# Work request
In how many lines of the listing below does "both" appear? Give only the figure.

# Data excerpt
>>>>

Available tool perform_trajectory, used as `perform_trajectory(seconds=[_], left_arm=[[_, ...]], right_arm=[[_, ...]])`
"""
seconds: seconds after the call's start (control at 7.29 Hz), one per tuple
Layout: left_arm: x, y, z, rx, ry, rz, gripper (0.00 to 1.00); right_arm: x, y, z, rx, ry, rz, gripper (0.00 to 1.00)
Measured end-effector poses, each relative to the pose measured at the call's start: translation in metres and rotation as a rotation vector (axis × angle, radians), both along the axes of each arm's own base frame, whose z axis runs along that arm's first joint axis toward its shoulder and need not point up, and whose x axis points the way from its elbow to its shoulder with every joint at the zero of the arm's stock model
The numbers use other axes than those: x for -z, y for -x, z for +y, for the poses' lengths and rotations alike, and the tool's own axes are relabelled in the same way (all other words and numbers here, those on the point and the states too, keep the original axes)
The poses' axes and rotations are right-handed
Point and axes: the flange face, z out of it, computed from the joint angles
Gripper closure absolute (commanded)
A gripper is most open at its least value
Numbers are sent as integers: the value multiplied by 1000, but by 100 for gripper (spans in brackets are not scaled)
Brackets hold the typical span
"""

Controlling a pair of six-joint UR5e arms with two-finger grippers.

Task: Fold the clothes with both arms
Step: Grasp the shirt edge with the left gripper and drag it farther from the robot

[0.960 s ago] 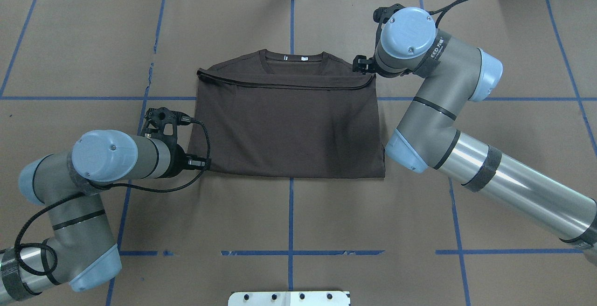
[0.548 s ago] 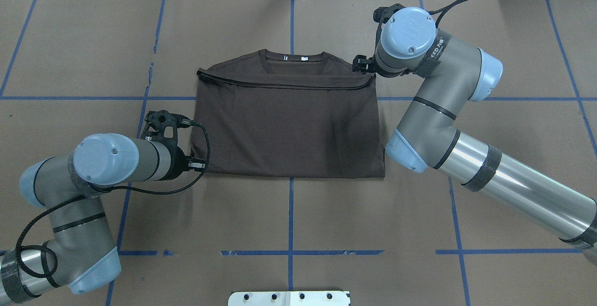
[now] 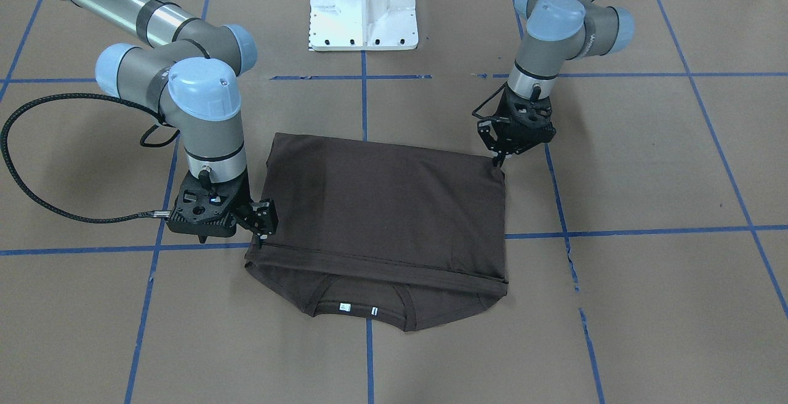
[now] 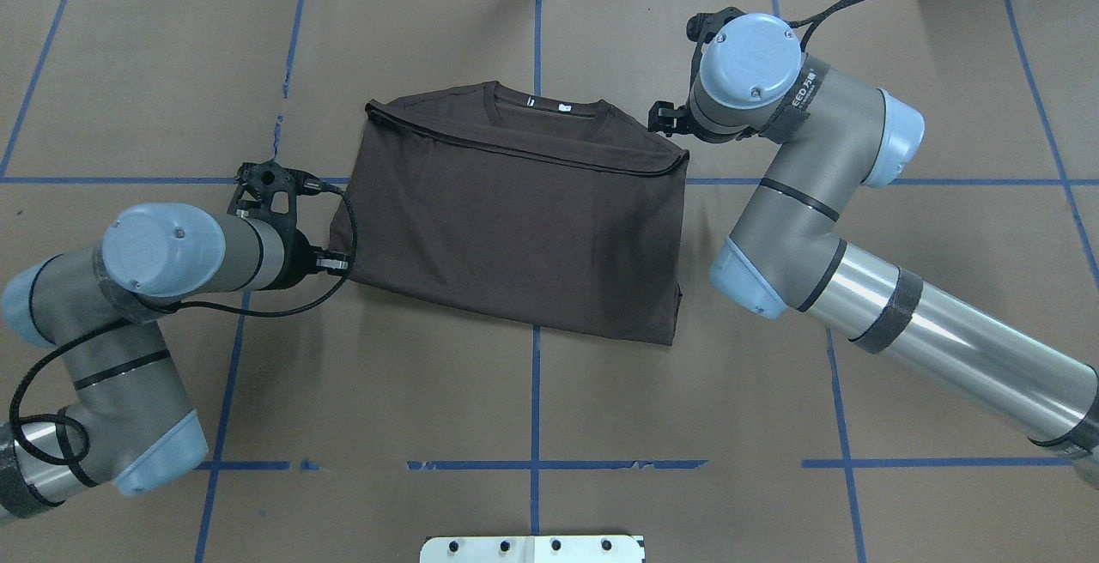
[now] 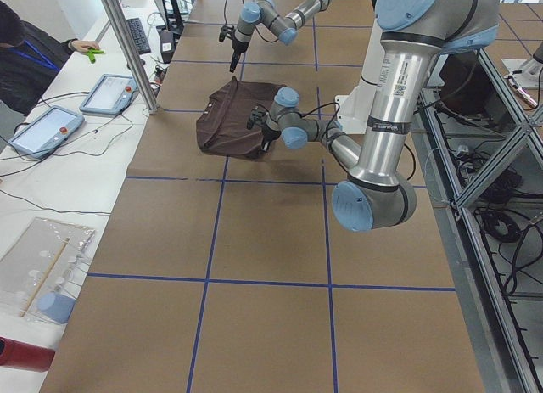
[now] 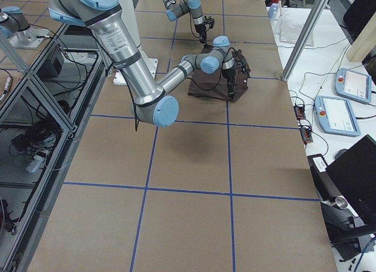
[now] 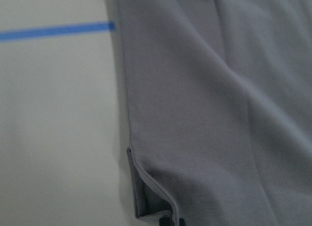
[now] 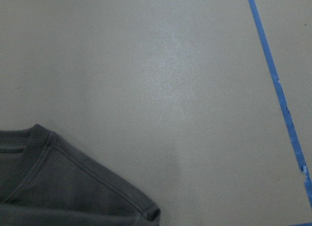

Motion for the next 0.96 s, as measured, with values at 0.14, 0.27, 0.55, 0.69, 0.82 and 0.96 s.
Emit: perform_trajectory(seconds=[0.14,0.27,0.55,0.69,0.82,0.96], left_arm=[[-21,18,-31,19,-20,-57,100],[-34,30,-64,36,-37,-102,100],[-32,25,-146,85,-55,-152,100],[-27,16,-188,117,-61,-161,100],[-29,12,-226,146,-71,-178,100],[-35,21,-256,167,-98,-208,100]], right_arm=[[0,0,0,0,0,-1,0],[1,0,0,1,-1,-2,0],[3,-1,1,2,-4,-5,0],[4,-2,1,1,-5,-5,0],[3,-3,1,1,-5,-5,0],[4,-3,1,0,-6,-7,0]])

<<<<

# Result of the exercise
2